## Try it
The material below holds pictures; leave them out and reproduce exactly the lines from the one with "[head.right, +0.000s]" through the one with "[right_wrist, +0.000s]", inclusive.
*-*-*
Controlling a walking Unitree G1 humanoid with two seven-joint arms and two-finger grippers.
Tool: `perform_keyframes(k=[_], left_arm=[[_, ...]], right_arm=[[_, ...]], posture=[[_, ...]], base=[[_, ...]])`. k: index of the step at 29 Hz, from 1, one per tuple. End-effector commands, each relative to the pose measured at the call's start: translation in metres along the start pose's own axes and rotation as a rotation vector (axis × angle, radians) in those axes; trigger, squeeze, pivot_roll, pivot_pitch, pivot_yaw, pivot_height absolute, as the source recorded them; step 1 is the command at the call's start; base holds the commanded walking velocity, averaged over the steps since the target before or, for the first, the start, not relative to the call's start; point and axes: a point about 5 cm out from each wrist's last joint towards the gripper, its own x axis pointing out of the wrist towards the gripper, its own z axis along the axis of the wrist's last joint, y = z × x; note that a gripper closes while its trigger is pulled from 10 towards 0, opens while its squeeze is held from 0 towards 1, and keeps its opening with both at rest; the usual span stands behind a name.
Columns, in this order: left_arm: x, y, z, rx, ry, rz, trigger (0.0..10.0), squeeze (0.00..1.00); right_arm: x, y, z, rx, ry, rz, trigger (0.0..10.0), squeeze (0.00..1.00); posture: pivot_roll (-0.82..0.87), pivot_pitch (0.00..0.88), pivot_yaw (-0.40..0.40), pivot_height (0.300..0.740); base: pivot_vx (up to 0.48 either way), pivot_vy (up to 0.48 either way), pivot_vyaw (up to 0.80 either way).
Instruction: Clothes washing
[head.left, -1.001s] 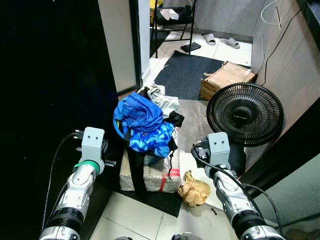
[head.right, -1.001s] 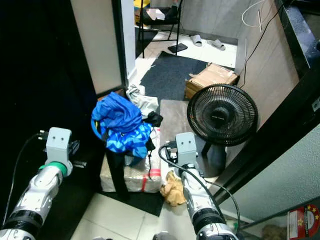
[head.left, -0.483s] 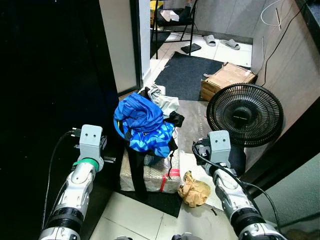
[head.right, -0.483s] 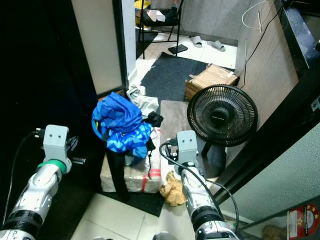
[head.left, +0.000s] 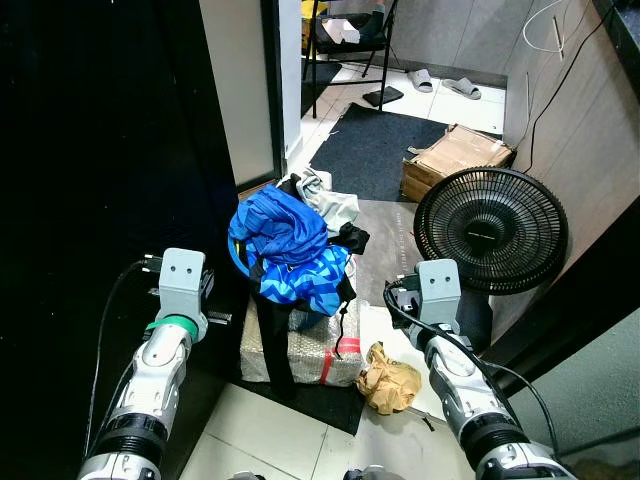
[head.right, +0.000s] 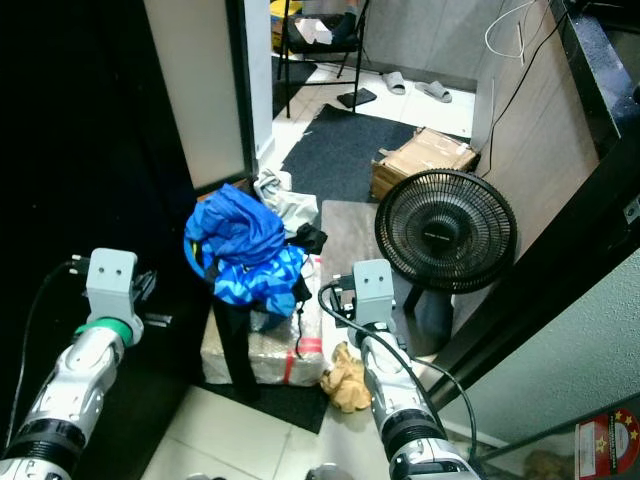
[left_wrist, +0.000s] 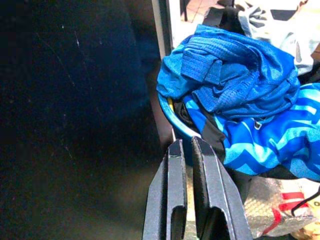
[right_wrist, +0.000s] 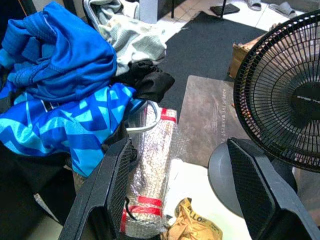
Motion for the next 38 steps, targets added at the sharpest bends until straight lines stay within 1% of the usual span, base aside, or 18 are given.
perform_keyframes(k=[1, 13, 21, 27, 28, 35, 38], left_arm=[[0.000, 0.002, -0.003, -0.009, 0.009, 0.010, 10.0, 0.00], [-0.004, 0.008, -0.006, -0.002, 0.012, 0.038, 10.0, 0.00], [-0.002, 0.008, -0.004, -0.001, 0.010, 0.037, 10.0, 0.00], [-0.002, 0.008, -0.002, -0.001, 0.002, 0.039, 10.0, 0.00], [-0.004, 0.010, -0.003, 0.002, 0.007, 0.042, 10.0, 0.00], [-0.006, 0.012, -0.004, 0.002, 0.011, 0.046, 10.0, 0.00], [-0.005, 0.010, -0.001, 0.011, 0.005, 0.036, 10.0, 0.00]], right_arm=[[0.001, -0.001, 0.000, 0.005, 0.006, -0.001, 10.0, 0.00], [0.002, 0.003, 0.000, 0.002, 0.007, 0.020, 10.0, 0.00], [0.004, 0.003, 0.002, 0.003, 0.004, 0.017, 10.0, 0.00], [0.004, -0.001, 0.002, -0.002, 0.004, 0.015, 10.0, 0.00], [0.004, -0.002, 0.002, 0.000, 0.004, 0.007, 10.0, 0.00], [0.003, -0.002, 0.002, 0.007, 0.002, 0.002, 10.0, 0.00], [0.002, -0.001, 0.001, 0.016, 0.004, -0.004, 10.0, 0.00]], posture=[[0.03, 0.004, 0.030, 0.740], [0.04, 0.004, 0.018, 0.740], [0.04, 0.008, 0.022, 0.740], [0.06, 0.032, 0.017, 0.740], [0.06, 0.037, 0.018, 0.740], [0.06, 0.056, 0.019, 0.740], [0.08, 0.077, 0.022, 0.740]], base=[[0.000, 0.000, 0.00], [0.000, 0.000, 0.00], [0.000, 0.000, 0.00], [0.000, 0.000, 0.00], [0.000, 0.000, 0.00], [0.000, 0.000, 0.00], [0.000, 0.000, 0.00]])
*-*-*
## Response to this task
[head.right, +0.000s] 
[left_wrist, +0.000s] 
[right_wrist, +0.000s] 

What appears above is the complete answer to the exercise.